When all you need to start a skin care brand is your own logo
Big marketing, small sales
A good friend of mine is the president of a major personal care manufacturing facility here in California. About two years ago we were talking about a major celebrity's beauty brand. This celebrity is extremely famous and her beauty brand was claimed to be worth a billion. I said there is no way this company is worth a billion, at the most they are doing $10 million in sales a year and worth $100 million at most. The rest is just inflated marketing, unverified claims and accomplished PR. My friend didn't believe me and I said "just wait" the truth always comes out about this kind of thing. I remember Enron.
A few months later my friend had some news for me, this same celebrity just hired her company to manufacture the new skin care products that her beauty brand was launching. My friend was excited about this deal because she assumed that since this company was supposedly worth $1,000,000,000 this would mean that the beauty brand would be outputting millions of units. She assumed that the Beauty Brand would have their own formula to make products unique to their brand. And that the manufacturing company would make a good profit from manufacturing thousands to millions of units of skin care products.
Well, none of that happened. What did happen was the celebrity's brand representatives went to my friends company, said to just put the beauty brand's label on their generic/private label skin care products (in her words "whatever you have"). And they ordered a very low quantity, and re-ordered only twice in one year.

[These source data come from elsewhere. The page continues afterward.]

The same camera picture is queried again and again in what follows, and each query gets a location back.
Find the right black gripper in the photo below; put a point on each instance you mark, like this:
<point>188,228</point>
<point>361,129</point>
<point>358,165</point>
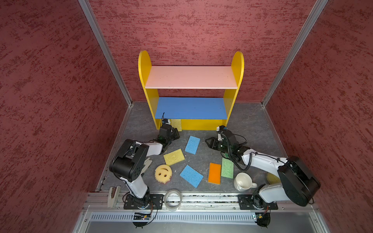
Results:
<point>212,142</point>

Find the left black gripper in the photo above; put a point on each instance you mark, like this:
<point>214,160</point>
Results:
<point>175,131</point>

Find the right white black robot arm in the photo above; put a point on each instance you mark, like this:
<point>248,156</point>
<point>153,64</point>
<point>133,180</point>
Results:
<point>297,183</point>

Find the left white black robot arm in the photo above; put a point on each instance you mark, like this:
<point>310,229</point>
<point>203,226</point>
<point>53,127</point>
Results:
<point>128,162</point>

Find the blue lower shelf board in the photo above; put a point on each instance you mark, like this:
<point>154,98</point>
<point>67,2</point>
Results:
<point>191,108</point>

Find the yellow shelf unit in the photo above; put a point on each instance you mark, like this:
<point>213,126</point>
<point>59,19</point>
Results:
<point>152,95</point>

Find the pink upper shelf board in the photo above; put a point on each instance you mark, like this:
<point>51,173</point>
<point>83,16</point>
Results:
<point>194,77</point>

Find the light green sponge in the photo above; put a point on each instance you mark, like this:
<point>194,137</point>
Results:
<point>227,168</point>

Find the orange sponge centre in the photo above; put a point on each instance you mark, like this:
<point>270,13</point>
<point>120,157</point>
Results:
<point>214,173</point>

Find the yellow smiley face sponge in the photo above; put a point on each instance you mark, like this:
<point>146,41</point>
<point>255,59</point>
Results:
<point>163,174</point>

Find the white ceramic mug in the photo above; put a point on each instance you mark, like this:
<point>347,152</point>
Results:
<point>243,182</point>

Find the yellow cup with pens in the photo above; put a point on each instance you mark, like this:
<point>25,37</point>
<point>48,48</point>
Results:
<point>272,179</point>

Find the clear tape roll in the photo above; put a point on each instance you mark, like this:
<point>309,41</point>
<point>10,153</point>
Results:
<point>173,200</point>

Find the beige stapler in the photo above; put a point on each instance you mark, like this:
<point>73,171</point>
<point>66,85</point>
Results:
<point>113,196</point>

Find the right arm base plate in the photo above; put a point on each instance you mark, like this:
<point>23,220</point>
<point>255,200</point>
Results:
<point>254,202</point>

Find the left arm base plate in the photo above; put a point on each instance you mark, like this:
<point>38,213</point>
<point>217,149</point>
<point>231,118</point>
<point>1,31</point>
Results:
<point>150,201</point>

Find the aluminium rail front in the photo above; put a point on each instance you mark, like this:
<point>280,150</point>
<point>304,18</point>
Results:
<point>210,202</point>

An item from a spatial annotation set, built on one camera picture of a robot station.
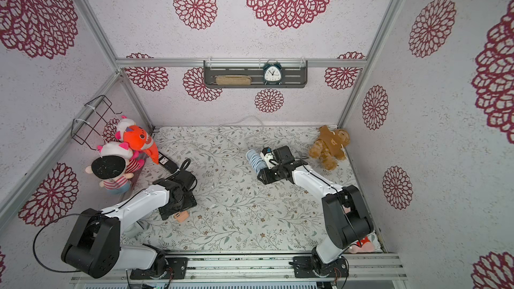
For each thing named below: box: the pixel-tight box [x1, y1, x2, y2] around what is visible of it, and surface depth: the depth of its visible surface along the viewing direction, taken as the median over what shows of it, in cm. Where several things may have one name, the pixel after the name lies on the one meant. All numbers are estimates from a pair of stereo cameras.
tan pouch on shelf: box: [215, 74, 252, 86], surface depth 90 cm
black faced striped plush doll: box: [84, 141, 145, 195], surface depth 83 cm
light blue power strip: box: [245, 149, 268, 174], surface depth 91 cm
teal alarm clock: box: [263, 60, 283, 85], surface depth 92 cm
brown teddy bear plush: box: [308, 125, 351, 171], surface depth 106 cm
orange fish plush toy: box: [123, 125, 160, 165], surface depth 91 cm
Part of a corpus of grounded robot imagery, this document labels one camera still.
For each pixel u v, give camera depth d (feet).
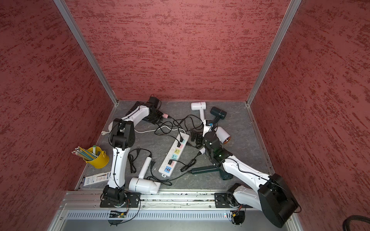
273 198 1.36
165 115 3.51
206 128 2.37
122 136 2.09
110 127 3.40
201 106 3.64
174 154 2.87
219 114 3.50
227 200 2.12
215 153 2.04
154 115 3.04
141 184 2.44
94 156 2.66
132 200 2.43
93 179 2.60
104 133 3.28
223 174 2.62
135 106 3.72
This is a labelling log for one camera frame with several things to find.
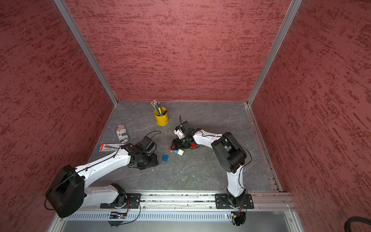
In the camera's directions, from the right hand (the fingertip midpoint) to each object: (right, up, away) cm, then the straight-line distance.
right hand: (175, 149), depth 91 cm
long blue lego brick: (0, -1, -1) cm, 1 cm away
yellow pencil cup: (-11, +19, +9) cm, 24 cm away
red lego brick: (+11, +4, -8) cm, 14 cm away
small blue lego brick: (-6, -5, -2) cm, 8 cm away
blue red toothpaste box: (-44, +1, +1) cm, 44 cm away
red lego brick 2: (-1, +3, -6) cm, 7 cm away
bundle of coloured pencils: (-13, +29, +6) cm, 32 cm away
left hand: (-12, -8, -9) cm, 17 cm away
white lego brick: (+4, 0, -4) cm, 5 cm away
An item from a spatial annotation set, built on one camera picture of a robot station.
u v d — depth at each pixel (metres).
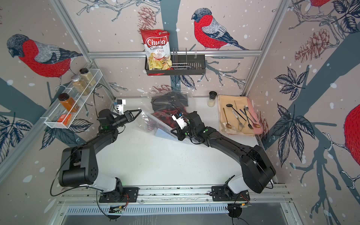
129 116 0.77
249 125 1.02
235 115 1.07
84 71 0.80
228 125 1.01
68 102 0.66
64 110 0.75
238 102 1.18
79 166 0.44
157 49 0.81
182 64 0.95
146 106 1.15
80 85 0.75
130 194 0.73
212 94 1.07
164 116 1.04
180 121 0.72
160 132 0.83
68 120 0.67
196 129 0.63
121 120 0.75
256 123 1.03
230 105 1.14
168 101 1.14
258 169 0.42
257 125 1.01
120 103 0.78
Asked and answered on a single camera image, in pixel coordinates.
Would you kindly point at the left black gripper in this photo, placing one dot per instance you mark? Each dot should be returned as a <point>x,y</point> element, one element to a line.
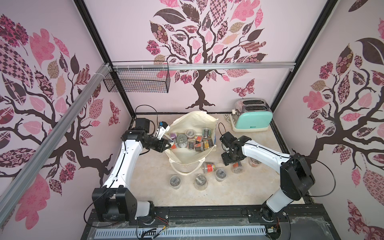
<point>160,148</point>

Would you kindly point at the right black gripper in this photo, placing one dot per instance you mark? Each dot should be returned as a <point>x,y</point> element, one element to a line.
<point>227,149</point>

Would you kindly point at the red label jar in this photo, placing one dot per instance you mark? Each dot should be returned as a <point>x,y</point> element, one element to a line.
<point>208,167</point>
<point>237,168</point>

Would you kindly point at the pink label seed jar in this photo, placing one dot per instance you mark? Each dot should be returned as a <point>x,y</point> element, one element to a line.
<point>254,163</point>

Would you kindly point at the clear seed jar dark lid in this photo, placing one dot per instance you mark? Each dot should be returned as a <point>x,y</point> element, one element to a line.
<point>220,175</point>

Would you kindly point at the cream canvas tote bag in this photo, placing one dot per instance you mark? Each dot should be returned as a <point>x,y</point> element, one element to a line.
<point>185,161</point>

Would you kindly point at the clear seed jar grey lid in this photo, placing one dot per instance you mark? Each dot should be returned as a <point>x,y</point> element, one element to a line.
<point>175,182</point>

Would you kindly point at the clear seed jar striped lid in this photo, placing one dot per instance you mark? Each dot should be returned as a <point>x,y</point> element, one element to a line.
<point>200,182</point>

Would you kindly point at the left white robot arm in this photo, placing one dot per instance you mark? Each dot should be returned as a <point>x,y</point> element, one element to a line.
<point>114,202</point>

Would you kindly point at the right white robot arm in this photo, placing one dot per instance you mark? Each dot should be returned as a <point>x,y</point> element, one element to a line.
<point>295,171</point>

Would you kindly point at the green label seed jar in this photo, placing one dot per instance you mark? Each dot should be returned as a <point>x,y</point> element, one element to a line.
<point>206,133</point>

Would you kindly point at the purple label small jar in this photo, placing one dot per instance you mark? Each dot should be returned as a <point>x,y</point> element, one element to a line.
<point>173,136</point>

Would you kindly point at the silver tin can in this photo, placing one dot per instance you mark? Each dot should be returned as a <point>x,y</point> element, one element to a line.
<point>182,141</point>

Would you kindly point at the mint green toaster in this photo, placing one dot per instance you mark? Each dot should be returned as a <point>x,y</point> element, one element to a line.
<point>251,115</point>

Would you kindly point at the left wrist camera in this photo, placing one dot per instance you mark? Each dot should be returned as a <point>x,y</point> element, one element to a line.
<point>162,129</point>

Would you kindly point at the black wire basket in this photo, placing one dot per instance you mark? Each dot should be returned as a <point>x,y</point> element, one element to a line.
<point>139,77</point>

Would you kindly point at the aluminium rail back wall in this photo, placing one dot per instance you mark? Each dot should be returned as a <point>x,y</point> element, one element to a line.
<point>220,66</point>

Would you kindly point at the aluminium rail wall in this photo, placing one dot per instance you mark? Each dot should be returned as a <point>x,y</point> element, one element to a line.
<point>23,180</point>
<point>220,66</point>

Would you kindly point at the white slotted cable duct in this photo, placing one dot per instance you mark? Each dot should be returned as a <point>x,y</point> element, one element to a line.
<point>179,233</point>

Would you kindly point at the black base frame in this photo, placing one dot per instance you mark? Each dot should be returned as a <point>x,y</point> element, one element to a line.
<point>294,222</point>

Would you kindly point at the aluminium rail left wall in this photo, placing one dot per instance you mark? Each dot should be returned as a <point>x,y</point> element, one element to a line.
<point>23,180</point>

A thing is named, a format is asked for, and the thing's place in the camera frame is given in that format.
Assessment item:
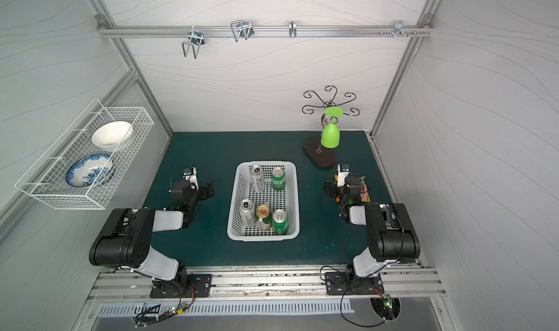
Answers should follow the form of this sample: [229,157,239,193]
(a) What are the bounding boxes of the silver can front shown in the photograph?
[240,199,256,227]

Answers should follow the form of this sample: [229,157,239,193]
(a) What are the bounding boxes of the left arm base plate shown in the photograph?
[149,274,213,299]

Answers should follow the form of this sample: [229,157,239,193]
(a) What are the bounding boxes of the metal hook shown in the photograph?
[181,27,205,59]
[230,20,254,42]
[288,20,297,38]
[378,21,417,38]

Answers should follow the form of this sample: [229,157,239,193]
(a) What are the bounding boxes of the blue patterned plate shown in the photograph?
[65,153,114,188]

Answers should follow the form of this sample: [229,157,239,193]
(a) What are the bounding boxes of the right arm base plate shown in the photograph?
[323,272,384,296]

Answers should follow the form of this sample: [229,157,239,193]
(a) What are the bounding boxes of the white bowl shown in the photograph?
[91,121,134,153]

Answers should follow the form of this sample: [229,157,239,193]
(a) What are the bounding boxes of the gold top green can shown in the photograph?
[256,204,272,231]

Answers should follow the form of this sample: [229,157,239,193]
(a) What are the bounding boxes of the white slotted cable duct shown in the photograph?
[98,299,355,318]

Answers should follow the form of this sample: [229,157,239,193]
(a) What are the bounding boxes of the fruit candy bag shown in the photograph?
[360,179,371,203]

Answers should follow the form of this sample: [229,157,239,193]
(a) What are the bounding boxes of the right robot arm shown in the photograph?
[323,175,421,279]

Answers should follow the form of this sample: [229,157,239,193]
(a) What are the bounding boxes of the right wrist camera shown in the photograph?
[336,164,350,188]

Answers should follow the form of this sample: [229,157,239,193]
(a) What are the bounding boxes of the right base cable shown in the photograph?
[318,265,400,329]

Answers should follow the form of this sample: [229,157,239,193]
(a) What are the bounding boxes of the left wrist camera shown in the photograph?
[183,167,199,190]

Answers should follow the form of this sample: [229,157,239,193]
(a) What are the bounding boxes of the aluminium top rail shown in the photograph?
[98,24,434,39]

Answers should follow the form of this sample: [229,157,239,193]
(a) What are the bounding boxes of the left base cables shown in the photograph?
[132,280,197,328]

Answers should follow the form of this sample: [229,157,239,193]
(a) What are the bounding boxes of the green can front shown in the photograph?
[272,209,289,236]

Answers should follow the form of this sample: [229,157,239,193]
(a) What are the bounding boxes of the black metal cup stand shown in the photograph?
[301,85,360,169]

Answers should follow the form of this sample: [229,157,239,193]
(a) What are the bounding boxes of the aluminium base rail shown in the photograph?
[87,264,446,303]

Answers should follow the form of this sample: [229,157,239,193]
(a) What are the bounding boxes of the white wire wall basket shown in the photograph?
[15,99,154,210]

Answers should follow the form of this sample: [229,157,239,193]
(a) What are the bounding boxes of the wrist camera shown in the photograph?
[336,164,350,188]
[183,167,199,190]

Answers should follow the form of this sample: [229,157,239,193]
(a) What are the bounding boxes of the silver can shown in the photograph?
[250,165,265,193]
[240,199,256,227]

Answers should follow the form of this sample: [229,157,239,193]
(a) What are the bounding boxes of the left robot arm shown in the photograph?
[89,179,215,287]

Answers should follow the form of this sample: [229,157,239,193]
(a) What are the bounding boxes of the green plastic goblet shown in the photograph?
[320,107,344,149]

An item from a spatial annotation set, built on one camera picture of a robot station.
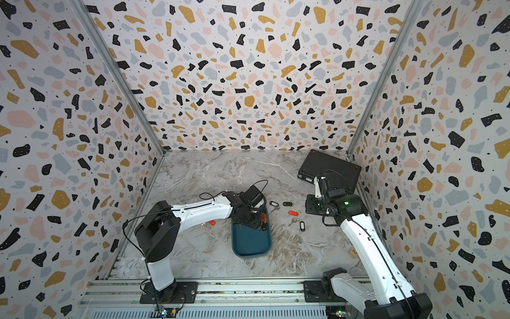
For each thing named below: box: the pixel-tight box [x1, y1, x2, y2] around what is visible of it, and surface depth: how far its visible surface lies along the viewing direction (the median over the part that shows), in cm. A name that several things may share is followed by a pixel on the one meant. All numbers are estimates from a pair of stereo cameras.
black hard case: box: [297, 148, 362, 195], surface depth 114 cm
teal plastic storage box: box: [231, 206, 273, 256], surface depth 87 cm
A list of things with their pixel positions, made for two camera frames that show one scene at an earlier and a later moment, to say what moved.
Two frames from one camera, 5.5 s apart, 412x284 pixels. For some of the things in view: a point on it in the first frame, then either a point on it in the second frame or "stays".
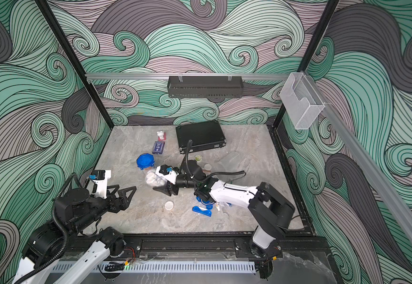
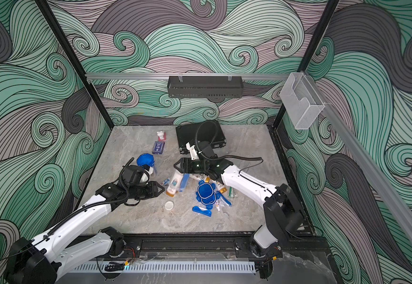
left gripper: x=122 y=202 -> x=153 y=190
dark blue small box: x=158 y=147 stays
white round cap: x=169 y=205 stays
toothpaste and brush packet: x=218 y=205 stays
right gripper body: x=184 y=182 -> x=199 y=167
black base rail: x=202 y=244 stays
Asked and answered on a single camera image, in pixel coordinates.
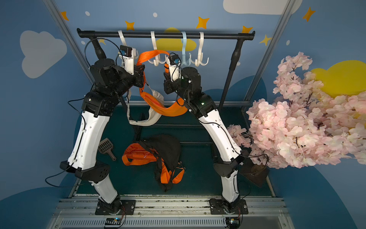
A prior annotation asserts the orange waist bag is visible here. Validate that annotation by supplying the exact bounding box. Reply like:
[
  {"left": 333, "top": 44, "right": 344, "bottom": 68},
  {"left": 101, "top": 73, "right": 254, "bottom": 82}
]
[{"left": 122, "top": 143, "right": 185, "bottom": 185}]

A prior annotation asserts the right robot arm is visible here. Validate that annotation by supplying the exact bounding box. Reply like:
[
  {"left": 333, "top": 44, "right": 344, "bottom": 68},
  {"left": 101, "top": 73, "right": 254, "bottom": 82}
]
[{"left": 164, "top": 65, "right": 251, "bottom": 213}]

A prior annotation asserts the white hook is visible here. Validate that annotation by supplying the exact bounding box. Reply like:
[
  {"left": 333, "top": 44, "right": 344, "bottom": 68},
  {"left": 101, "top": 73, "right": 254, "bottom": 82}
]
[
  {"left": 191, "top": 32, "right": 209, "bottom": 67},
  {"left": 118, "top": 30, "right": 139, "bottom": 60}
]

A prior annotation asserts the dark tree base plate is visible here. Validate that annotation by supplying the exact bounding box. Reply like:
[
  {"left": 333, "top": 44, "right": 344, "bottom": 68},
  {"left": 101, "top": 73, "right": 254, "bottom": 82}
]
[{"left": 239, "top": 159, "right": 269, "bottom": 188}]

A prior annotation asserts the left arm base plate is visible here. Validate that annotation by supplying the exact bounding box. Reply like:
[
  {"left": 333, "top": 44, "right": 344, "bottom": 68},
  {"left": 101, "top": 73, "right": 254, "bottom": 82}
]
[{"left": 95, "top": 199, "right": 136, "bottom": 216}]

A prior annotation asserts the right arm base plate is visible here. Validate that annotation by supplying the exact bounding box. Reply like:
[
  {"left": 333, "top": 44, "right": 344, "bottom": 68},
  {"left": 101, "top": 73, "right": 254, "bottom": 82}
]
[{"left": 209, "top": 198, "right": 248, "bottom": 215}]

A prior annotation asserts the pink cherry blossom tree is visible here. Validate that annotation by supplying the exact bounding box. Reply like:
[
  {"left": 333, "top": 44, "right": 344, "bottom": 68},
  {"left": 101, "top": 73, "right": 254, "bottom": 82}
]
[{"left": 228, "top": 52, "right": 366, "bottom": 169}]

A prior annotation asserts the black sling bag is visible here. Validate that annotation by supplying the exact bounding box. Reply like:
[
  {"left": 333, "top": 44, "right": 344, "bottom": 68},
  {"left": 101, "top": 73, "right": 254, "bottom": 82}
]
[{"left": 138, "top": 134, "right": 185, "bottom": 192}]

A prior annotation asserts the left controller board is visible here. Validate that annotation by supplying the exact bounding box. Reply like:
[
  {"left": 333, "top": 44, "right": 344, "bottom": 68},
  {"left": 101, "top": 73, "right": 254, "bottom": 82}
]
[{"left": 104, "top": 218, "right": 122, "bottom": 229}]

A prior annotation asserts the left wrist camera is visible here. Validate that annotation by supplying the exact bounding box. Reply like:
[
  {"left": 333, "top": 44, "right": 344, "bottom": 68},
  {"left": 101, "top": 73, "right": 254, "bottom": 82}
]
[{"left": 119, "top": 45, "right": 137, "bottom": 75}]

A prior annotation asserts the black clothes rack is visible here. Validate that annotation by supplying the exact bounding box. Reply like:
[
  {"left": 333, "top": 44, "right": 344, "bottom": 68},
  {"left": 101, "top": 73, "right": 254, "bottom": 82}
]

So even with the top beauty brands owned by celebrities, they are generic, private label, off the shelf products. If you ever bought generic skin care from the drugstore, from Amazon, or from a discount big box retailer it is the same skin care as from this celebrity's beauty brand. The only difference is a label, a box and a marketing campaign.
And I believe people caught on to the low quality of this skin care brand's products quickly because despite this celebrity's tremendous fame, the sales are dismal.
News also emerged, in a buried report, that the celebrity in question lied about how much revenue her brand made and grossly inflated the value of her company.
Beware the skin care industrial complex
The problem with private label skin care is twofold: first the quality is bad. When you receive generic skin care it is mass produced with low quality, skin-damaging synthetic ingredients, fragrance, essential oils, alcohol and harsh preservatives.
There is no biological research behind private label skin care because no research is necessary. It just needs to smell good, feel good, look good and be able to sit on a shelf for 2 years in a warehouse. Private label is meant for mass consumption at a low manufacturing and maintenance cost. It is the fast food of skin care.
And the second is that someone can take a generic cream or serum, put their label on it, make any claim they want, and sell it to you for a premium. When a celebrity, doctor, or influencer purchases a private label serum for $0.50 a unit, they can put their fancy label on it, claim that it took a lab years to research the formula, that it removes wrinkles and prevents aging and charge you $20-2,000 for it.
With OUMERE, it took me 10 years of biological education, research and experience to be able to begin formulating. And an additional 2+ years per product to create the formulas in addition to hundreds of reformulations and tests. This was a 100 hour week endeavor for years. With private label, it is just a matter of coming up with a nice logo, picking out a product from a catalogue, and buying ads to sell it.
So why does private label sell despite the low quality generic formulation? Because influence sells. Marketing sells. celebrity sells. The private label industry depends on it.